### PROBLEM DESCRIPTION
If a line in the entries contains the word "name", list it.

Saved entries
<<<<

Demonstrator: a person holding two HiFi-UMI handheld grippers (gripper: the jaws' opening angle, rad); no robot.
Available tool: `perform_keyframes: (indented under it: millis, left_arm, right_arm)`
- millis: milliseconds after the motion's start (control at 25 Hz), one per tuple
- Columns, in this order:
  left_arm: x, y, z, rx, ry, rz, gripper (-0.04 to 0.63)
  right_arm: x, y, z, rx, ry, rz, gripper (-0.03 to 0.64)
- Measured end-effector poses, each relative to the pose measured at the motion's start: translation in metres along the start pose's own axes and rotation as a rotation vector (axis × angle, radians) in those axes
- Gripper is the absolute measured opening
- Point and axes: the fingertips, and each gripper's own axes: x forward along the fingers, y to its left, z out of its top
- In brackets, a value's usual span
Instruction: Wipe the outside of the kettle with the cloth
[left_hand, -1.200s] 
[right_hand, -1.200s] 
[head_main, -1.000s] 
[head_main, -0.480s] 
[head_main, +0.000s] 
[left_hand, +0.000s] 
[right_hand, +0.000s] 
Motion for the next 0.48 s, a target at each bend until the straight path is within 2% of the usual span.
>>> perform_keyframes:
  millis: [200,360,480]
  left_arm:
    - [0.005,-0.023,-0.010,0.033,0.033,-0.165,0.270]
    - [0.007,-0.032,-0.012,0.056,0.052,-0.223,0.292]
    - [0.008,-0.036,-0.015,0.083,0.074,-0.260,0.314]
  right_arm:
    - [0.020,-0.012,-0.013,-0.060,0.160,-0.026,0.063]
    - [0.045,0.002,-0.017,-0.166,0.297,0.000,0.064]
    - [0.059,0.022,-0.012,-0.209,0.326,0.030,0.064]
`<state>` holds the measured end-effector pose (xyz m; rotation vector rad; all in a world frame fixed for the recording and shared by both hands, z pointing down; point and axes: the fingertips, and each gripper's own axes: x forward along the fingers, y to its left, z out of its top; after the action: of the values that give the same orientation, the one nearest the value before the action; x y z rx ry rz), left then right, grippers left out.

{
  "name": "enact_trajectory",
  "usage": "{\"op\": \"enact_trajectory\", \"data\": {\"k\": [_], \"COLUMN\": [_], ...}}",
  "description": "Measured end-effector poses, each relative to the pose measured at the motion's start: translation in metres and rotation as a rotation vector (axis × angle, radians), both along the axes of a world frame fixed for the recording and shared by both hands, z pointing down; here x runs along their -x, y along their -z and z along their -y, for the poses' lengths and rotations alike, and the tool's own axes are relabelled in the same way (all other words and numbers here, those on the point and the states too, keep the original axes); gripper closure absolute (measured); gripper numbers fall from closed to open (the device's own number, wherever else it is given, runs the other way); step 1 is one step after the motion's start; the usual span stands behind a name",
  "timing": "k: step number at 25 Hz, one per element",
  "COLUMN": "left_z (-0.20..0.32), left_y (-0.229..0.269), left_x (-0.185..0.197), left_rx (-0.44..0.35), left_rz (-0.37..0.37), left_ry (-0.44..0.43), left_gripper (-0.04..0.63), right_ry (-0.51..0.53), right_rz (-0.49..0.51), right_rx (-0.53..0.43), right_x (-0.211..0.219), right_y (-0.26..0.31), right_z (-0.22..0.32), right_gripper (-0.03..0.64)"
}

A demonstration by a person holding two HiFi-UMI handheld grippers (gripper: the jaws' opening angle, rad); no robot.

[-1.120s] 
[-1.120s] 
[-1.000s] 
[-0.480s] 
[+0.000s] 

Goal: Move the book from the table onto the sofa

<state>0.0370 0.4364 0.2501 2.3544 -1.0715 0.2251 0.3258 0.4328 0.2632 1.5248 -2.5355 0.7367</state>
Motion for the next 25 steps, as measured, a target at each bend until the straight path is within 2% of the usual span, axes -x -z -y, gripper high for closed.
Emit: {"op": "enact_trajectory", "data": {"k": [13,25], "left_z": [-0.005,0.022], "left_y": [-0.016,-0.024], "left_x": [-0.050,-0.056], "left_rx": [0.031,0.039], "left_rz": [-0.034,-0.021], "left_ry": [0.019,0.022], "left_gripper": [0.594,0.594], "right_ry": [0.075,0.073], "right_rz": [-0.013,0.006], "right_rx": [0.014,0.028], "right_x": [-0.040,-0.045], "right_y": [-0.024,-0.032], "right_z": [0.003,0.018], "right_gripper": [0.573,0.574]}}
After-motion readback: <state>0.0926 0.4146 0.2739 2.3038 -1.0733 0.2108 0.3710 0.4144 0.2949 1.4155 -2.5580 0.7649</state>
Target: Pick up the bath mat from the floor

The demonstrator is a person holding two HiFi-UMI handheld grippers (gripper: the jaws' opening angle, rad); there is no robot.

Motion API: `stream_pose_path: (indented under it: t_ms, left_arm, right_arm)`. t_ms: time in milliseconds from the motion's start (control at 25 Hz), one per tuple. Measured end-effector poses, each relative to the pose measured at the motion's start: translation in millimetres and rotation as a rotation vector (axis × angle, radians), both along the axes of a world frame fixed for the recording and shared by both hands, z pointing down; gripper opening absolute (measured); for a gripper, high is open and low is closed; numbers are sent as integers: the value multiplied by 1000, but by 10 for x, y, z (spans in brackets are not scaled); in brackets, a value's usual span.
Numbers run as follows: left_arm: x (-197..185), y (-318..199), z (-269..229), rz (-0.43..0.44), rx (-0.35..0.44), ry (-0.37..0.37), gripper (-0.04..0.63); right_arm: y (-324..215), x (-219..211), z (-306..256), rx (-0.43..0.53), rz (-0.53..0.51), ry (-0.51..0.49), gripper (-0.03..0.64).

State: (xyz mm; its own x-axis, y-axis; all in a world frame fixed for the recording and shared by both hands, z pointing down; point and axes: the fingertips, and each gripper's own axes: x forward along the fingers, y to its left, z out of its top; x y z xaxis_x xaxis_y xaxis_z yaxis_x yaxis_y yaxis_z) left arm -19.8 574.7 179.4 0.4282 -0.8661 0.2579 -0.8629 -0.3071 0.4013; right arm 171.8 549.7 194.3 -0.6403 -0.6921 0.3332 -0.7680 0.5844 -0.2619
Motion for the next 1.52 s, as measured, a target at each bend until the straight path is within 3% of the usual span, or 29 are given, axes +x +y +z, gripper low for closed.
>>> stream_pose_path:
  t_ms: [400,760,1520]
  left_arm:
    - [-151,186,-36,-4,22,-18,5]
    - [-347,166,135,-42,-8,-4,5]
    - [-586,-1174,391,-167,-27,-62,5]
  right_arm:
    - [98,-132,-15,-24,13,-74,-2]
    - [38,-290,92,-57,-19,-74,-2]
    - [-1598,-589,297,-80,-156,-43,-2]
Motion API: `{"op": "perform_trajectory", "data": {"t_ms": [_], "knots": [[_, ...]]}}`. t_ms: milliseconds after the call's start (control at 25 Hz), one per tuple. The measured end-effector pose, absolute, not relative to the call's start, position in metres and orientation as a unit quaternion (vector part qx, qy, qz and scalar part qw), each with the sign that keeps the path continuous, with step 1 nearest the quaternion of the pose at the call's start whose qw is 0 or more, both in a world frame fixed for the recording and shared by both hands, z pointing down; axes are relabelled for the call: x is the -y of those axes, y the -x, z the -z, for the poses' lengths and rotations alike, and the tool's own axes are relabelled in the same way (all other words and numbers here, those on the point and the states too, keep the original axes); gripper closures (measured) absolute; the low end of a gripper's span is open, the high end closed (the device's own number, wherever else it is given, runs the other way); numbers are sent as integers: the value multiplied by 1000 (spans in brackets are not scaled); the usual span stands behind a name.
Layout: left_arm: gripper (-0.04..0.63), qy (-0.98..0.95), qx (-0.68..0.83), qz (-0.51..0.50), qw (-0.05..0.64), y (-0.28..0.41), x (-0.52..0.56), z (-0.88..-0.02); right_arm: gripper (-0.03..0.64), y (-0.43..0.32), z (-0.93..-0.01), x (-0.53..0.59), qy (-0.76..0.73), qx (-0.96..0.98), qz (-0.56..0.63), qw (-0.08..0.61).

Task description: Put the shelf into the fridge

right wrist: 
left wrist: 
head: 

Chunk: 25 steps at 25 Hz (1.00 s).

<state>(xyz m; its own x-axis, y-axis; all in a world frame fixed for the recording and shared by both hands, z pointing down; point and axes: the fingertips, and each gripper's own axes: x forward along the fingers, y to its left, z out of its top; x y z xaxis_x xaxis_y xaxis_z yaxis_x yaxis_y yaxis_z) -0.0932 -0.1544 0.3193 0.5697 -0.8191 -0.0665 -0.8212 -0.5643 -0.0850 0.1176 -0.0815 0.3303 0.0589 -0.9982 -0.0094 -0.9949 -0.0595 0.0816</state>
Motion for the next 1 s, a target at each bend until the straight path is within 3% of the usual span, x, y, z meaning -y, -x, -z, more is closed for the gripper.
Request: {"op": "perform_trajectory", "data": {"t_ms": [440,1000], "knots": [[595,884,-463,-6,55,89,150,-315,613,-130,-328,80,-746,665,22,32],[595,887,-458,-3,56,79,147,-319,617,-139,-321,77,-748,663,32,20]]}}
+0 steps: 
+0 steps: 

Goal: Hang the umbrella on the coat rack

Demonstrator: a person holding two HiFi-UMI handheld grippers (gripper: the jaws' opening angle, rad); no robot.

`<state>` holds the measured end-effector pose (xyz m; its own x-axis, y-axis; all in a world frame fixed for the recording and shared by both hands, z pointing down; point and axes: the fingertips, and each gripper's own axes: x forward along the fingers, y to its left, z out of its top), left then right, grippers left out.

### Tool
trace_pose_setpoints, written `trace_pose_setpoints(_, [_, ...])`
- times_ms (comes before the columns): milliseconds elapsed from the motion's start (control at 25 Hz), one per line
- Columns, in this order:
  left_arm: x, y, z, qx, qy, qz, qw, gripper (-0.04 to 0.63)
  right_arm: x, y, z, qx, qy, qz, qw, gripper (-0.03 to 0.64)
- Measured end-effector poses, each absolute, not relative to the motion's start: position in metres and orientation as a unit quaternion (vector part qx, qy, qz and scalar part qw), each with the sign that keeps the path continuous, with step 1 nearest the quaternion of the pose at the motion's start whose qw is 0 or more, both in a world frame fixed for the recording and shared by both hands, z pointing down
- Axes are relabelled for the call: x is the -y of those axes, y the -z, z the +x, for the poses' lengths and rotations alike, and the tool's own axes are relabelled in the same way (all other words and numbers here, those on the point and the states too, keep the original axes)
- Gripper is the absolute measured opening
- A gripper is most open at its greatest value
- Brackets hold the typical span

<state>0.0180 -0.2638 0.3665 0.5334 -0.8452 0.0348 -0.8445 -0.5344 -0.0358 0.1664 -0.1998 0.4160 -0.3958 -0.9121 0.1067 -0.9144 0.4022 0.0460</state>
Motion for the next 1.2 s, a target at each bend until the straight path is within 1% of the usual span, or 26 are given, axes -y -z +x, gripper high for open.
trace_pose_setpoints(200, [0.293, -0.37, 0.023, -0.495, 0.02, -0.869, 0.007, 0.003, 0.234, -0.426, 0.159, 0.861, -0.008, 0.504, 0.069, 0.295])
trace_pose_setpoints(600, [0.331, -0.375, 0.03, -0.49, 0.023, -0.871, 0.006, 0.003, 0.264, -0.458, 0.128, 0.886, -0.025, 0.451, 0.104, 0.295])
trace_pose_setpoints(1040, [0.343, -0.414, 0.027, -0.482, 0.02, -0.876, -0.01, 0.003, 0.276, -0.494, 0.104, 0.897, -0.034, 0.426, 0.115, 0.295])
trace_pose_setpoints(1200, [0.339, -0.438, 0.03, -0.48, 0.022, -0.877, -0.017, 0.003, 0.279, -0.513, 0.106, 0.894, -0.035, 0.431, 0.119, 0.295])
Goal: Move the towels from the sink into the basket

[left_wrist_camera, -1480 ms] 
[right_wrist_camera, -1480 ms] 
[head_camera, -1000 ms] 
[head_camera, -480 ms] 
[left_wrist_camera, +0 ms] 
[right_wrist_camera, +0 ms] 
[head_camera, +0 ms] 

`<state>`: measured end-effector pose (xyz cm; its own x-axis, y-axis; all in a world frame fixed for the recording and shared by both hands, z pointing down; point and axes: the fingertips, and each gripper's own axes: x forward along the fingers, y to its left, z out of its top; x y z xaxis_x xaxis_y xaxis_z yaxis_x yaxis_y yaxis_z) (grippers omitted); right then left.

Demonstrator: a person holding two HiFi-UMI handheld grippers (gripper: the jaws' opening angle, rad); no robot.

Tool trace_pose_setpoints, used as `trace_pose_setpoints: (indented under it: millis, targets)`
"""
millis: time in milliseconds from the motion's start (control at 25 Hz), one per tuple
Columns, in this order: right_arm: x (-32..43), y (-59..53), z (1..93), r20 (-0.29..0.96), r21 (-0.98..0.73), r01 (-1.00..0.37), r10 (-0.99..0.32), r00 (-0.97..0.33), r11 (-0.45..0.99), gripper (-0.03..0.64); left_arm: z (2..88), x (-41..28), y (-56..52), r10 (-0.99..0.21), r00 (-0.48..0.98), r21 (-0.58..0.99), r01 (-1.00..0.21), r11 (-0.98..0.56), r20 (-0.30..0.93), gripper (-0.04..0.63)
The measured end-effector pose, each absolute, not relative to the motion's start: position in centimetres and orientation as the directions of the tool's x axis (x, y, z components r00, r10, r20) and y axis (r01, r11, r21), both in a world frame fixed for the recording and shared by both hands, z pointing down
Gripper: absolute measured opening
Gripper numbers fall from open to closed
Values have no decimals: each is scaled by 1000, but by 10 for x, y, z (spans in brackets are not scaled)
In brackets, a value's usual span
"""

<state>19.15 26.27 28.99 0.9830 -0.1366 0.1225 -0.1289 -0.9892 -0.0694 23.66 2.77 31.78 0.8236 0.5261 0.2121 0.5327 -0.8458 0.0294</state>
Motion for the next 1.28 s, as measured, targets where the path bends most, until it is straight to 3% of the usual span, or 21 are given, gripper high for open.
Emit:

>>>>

### RESULT FOR THIS EXERCISE
  "name": "enact_trajectory",
  "description": "Measured end-effector poses, each relative to the pose measured at the motion's start: translation in metres and rotation as a rotation vector (axis × angle, radians), both along the axes of a world frame fixed for the recording and shared by both hands, z pointing down; here x runs along their -x, y along their -z and z along their -y, for the poses' lengths and rotations alike, and the tool's own axes are relabelled in the same way (all other words and numbers here, those on the point and the states too, keep the original axes); gripper closure absolute (measured); gripper numbers fall from closed to open (the device's own number, wherever else it is given, runs the other way); step 1 is one step after the motion's start; the usual span stands behind a name",
Motion API: `{"op": "perform_trajectory", "data": {"t_ms": [_], "knots": [[_, ...]]}}`. t_ms: milliseconds after the call's start (control at 25 Hz), one per tuple. The measured end-effector pose, absolute, not relative to the call's start, position in metres and orientation as a unit quaternion (vector part qx, qy, qz and scalar part qw), each with the sign that keeps the path continuous, with step 1 nearest the quaternion of the pose at the call's start whose qw is 0 or more, both in a world frame fixed for the recording and shared by both hands, z pointing down; axes are relabelled for the call: x is the -y of those axes, y the -x, z the -z, for the poses' lengths and rotations alike, and the tool's own axes are relabelled in the same way (all other words and numbers here, those on the point and the states too, keep the original axes); gripper closures (measured) absolute; the low end of a gripper's span is open, the high end closed (the device's own number, wherever else it is given, runs the other way); numbers are sent as integers: the value multiplied by 1000 (spans in brackets are not scaled); the usual span stands behind a name.

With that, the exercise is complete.